WHAT YOU ARE ASKED TO DO:
From the first line to the last, copy the listing exactly and omit the images.

DATA SECTION:
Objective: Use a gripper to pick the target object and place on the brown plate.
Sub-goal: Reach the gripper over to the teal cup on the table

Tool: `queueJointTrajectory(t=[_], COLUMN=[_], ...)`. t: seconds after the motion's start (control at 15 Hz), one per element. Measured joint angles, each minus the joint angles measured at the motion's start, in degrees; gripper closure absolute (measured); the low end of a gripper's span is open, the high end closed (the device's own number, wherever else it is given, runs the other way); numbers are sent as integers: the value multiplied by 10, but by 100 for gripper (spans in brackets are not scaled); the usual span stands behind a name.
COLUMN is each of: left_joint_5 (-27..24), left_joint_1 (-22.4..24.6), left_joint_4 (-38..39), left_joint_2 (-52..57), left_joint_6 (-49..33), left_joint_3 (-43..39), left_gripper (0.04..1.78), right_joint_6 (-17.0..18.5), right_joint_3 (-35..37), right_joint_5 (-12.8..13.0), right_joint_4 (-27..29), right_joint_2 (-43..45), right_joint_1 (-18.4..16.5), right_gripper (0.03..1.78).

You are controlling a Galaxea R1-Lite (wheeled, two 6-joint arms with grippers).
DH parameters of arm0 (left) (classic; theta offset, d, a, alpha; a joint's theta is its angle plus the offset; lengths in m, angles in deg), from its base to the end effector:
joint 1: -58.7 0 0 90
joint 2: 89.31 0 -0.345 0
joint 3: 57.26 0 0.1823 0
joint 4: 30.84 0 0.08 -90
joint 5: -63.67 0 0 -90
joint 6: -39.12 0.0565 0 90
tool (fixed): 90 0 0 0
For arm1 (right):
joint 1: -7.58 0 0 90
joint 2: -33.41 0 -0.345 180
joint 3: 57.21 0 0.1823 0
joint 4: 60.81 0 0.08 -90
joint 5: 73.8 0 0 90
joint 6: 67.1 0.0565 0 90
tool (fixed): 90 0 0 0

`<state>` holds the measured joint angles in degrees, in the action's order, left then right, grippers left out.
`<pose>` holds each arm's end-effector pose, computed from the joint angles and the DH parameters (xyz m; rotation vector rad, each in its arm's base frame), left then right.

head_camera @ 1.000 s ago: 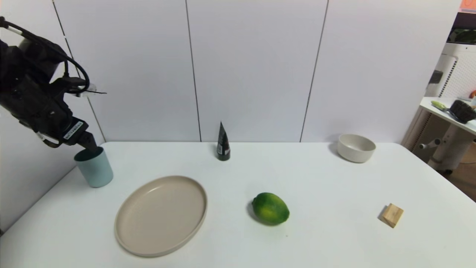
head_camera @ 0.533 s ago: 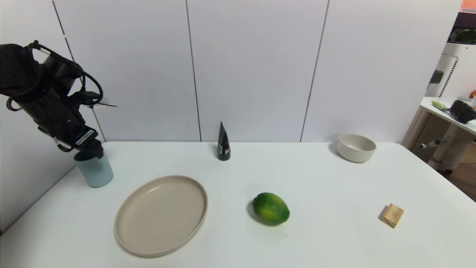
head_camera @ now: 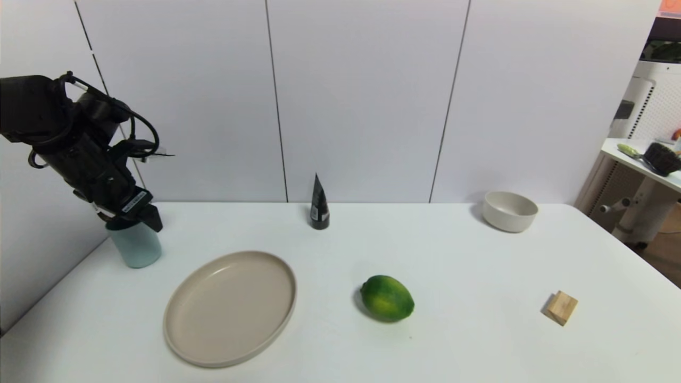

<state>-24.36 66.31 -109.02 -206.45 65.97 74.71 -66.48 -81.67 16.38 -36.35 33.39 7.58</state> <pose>0.3911 0.0542 0.2317 0.3643 1.1170 -0.1117 -0.0425 -0.0002 0.0755 0.0108 0.0003 -0.0031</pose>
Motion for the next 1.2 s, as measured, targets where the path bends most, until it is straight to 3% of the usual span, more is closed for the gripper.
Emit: queueJointTrajectory(t=[0.13, 1.07, 1.2], left_joint_5=[-18, -16, -16], left_joint_1=[0, -1, -1], left_joint_4=[0, 5, 5], left_joint_2=[-4, -89, -98], left_joint_6=[2, 2, 1], left_joint_3=[-2, 7, 7], left_gripper=[13, 13, 50], right_joint_6=[0, 0, 0], right_joint_3=[0, 0, 0], right_joint_5=[0, 0, 0], right_joint_4=[0, 0, 0], right_joint_2=[0, 0, 0], right_joint_1=[0, 0, 0], right_gripper=[11, 11, 11])
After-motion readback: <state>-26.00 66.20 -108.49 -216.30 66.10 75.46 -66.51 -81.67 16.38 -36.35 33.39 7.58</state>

THE COMPLETED TASK:
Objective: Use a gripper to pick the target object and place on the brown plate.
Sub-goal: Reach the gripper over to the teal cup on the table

Tool: `queueJointTrajectory(t=[_], COLUMN=[_], ...)`. t: seconds after the motion's start (control at 15 Hz), one per element. Measured joint angles, each minus the joint angles measured at the motion's start, in degrees; gripper closure absolute (measured); the low end of a gripper's span is open, the high end closed (the device's own number, wherever else it is given, runs the other way); numbers are sent as integers: the value multiplied by 10, but by 100 for gripper (spans in brackets are not scaled); the usual span stands behind a name.
COLUMN is each of: left_joint_5 (-27..24), left_joint_1 (-22.4..24.6), left_joint_4 (-38..39), left_joint_2 (-52..57), left_joint_6 (-49..33), left_joint_3 (-43..39), left_gripper (0.04..1.78), right_joint_6 (-17.0..18.5), right_joint_3 (-35..37), right_joint_5 (-12.8..13.0), right_joint_4 (-27..29), right_joint_2 (-43..45), right_joint_1 (-18.4..16.5), right_gripper (0.03..1.78).

You are controlling a Galaxea R1-Lite (wheeled, two 6-joint arms with grippers).
DH parameters of arm0 (left) (classic; theta offset, d, a, alpha; a joint's theta is its angle plus the offset; lengths in m, angles in deg), from its base to the end effector:
joint 1: -58.7 0 0 90
joint 2: 89.31 0 -0.345 0
joint 3: 57.26 0 0.1823 0
joint 4: 30.84 0 0.08 -90
joint 5: -63.67 0 0 -90
joint 6: -39.12 0.0565 0 90
tool (fixed): 90 0 0 0
For arm1 (right):
joint 1: -7.58 0 0 90
joint 2: -33.41 0 -0.345 180
joint 3: 57.21 0 0.1823 0
joint 4: 60.81 0 0.08 -90
joint 5: 73.8 0 0 90
joint 6: 67.1 0.0565 0 90
tool (fixed): 90 0 0 0

`<state>` holds the measured joint angles in degrees, in the action's order, left then right, grippers left out.
`<pose>` holds each arm's end-effector pose, computed from the joint angles and the DH parameters (xyz m; rotation vector rad, each in its arm's base frame), left then right.

head_camera @ 1.000 s ago: 
head_camera @ 0.533 s ago: 
head_camera @ now: 

<state>-24.36 66.31 -109.02 -206.45 65.97 74.71 -66.48 -81.67 16.38 -36.35 33.39 7.58</state> <pose>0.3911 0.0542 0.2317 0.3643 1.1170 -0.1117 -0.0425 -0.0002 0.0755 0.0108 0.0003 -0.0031</pose>
Motion for the next 1.2 s, as measured, targets where the path bends most, until it is straight to 3% of the usual span, more is closed for the gripper.
Emit: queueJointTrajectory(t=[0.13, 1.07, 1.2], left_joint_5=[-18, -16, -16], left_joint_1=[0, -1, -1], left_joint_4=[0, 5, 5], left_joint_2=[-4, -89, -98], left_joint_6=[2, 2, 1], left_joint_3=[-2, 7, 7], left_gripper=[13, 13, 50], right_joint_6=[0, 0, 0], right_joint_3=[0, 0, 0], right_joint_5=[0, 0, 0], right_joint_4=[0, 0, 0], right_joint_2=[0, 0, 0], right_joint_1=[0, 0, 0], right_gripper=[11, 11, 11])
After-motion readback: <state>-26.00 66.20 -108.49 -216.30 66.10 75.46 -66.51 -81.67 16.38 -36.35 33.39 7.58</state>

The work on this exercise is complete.